Ubu-Dord a le Bygmalion chatouilleux


Ce soir là, Ubu-Dord avait invité quelques folliculaires soigneusement triés sur le volet (et non pas sur le volé, car le volé, dans l'histoire, c'est le contribuable) afin qu'ils puissent diffuser la bonne parole à leurs brebis de lecteurs. Tout se serait passé pour le mieux dans le meilleur des mondes si parmi les publicistes désabusés ne s'était glissé un journaliste venu de la ville voisine avec sa caméra et son micro indiscrets. Tévénet' avait déjoué la garde des vigiles censés empêcher que des reporters non complaisants puisse approcher Ubu-Dord. Et c'est comme cela que Tévénet' a réussi à filmer un moment d'anthologie.


Une toute petite foule de contestataires très gentils (à l'exception d'un féroce trotskyste ordinaire qu'Ubu-Dord avait traité avec son mépris coutumier envers ceux qui ne sont pas de son avis) entourait le maire ce soir là. Le maître des lieux se sentait en terrain conquis et fanfaronnait quand un quidam, resté un peu à l'écart et pris d'une soudaine audace lança son cri: "Bygmalion!". A cette évocation le sang du député-maire ne fit qu'un tour. On le vit se dresser, tel le coq de la basse-cour, pour chercher l'insolent du regard et s'adresser à lui, menaçant "J'ai entendu un mot... Alors, attention!

Image extraite du reportage de TVnet Citoyenne . On lit sur le visage des pseudos contestataires (le fayot de service s'y reconnaîtra) leur indignation face à ce quidam (en bas, à gauche, de dos) qui avait eu l'impudence de rappeler la présence du député-maire dans l'affaire Bygmalion.

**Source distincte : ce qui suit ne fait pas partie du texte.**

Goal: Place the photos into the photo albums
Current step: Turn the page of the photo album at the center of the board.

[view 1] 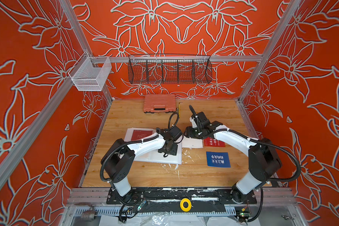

Le débat promettait d'être intéressant: valait-il mieux être un "trotskyste ordinaire" comme le député-maire avait qualifié son opposant au conseil municipal, ou bien un des acteurs de la sinistre et coûteuse pièce Bygmalion?
Mais de débat il n'y eut pas car très vite l'un des fayots de service intervint avec ce leit-motiv: "On ne fait pas de politique ici". Encore un comique stipendié? En tout cas, si investir 95 millions d'euros (chiffre fourni par le député-maire) dans un édifice public et historique en plein centre ville ce n'est pas faire de la politique, qu'est-ce donc?
Ubu-Dord profita habilement de ce moment de confusion pour fuir le débat sur Bygmalion et reprendre la main. Et c'est bien dommage. Car, avec un peu de sérénité, son interlocuteur aurait pu lui rétorquer:
"Monsieur, vous avez été le trésorier d'un parti qui s'appelait l'UMP et, à ce titre, il se dit que vous avez signé ou cautionné pour 18 millions d'euros de fausses factures et que ceci a eu, entre autres, pour effet de plonger votre ancien parti dans la dèche financière au point qu'il a dû se saborder et prendre un autre nom. Cela vous a personnellement valu d'être entendu par la police judiciaire ainsi que par un juge d'instruction et de vous retrouver placé sous le statut de témoin assisté... Ce qui est quand même moins glorieux que de recevoir la médaille de sauvetage, vous en conviendrez. On ne sait toujours pas, à l'heure actuelle, quel degré de responsabilité la justice va vous attribuer dans cette lamentable affaire. Ce que l'on sait, par contre, c'est qu'au moins 18 millions d'euros d'argent public (oui, public, car c'est bien les contribuables qui financent les partis politiques) ont mystérieusement disparu alors que vous étiez chargé de veiller à leur bon usage. Alors souffrez, cher Monsieur, qu'aujourd'hui on puisse légitiment s'inquiéter quand on vous entend jongler avec les dizaines de millions d'euros autour d'une prétendue rénovation d'anciens Thermes pour lesquels les Aixois ne vous avaient rien demandé."
Cela aurait eu le mérite de remettre un peu de bon sens dans le débat, non?
Oui, mais, voilà: dans le Royaume d'Ubu-Dord, on a la triste impression que les dés sont toujours pipés et que le bon sens n'est pas la chose la mieux partagée.


Merdre alors, dirait la Mère Ubu.

Le reportage est visible sur le site de la TVnet-citoyenne. Et félicitations à son intrépide journaliste.